ASSIGNMENT: List each line of the data that holds the word "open".

-*-

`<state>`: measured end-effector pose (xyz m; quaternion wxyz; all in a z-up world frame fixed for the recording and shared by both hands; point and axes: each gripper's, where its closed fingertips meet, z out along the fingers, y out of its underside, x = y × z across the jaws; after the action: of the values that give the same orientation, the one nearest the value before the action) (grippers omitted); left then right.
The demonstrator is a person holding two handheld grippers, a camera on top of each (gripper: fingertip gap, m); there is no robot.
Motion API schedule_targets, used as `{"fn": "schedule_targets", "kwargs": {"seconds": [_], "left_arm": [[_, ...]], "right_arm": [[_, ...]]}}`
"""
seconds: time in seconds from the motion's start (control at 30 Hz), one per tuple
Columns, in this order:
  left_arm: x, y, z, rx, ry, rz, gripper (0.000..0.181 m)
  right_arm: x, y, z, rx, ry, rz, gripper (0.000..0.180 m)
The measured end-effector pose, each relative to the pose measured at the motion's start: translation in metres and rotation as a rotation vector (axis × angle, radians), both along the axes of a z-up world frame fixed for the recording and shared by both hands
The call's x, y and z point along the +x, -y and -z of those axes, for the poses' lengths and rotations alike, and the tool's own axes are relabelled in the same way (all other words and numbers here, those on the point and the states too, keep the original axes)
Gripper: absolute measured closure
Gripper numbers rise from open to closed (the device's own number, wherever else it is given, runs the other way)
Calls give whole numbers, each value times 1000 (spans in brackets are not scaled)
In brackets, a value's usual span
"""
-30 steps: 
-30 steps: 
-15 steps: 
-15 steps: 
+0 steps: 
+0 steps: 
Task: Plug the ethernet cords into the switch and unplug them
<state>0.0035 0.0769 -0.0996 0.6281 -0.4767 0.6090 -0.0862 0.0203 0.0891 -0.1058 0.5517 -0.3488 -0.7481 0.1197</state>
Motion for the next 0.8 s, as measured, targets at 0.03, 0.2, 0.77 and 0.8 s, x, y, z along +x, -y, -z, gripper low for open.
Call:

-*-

TASK OUTPUT:
Gripper numbers rise from open to closed (the device's own number, wherever else it is given, runs the other way)
Motion for the next 0.8 s, as measured, targets at 0.03, 0.2, 0.77 and 0.8 s, x, y, z along +x, -y, -z, gripper low for open.

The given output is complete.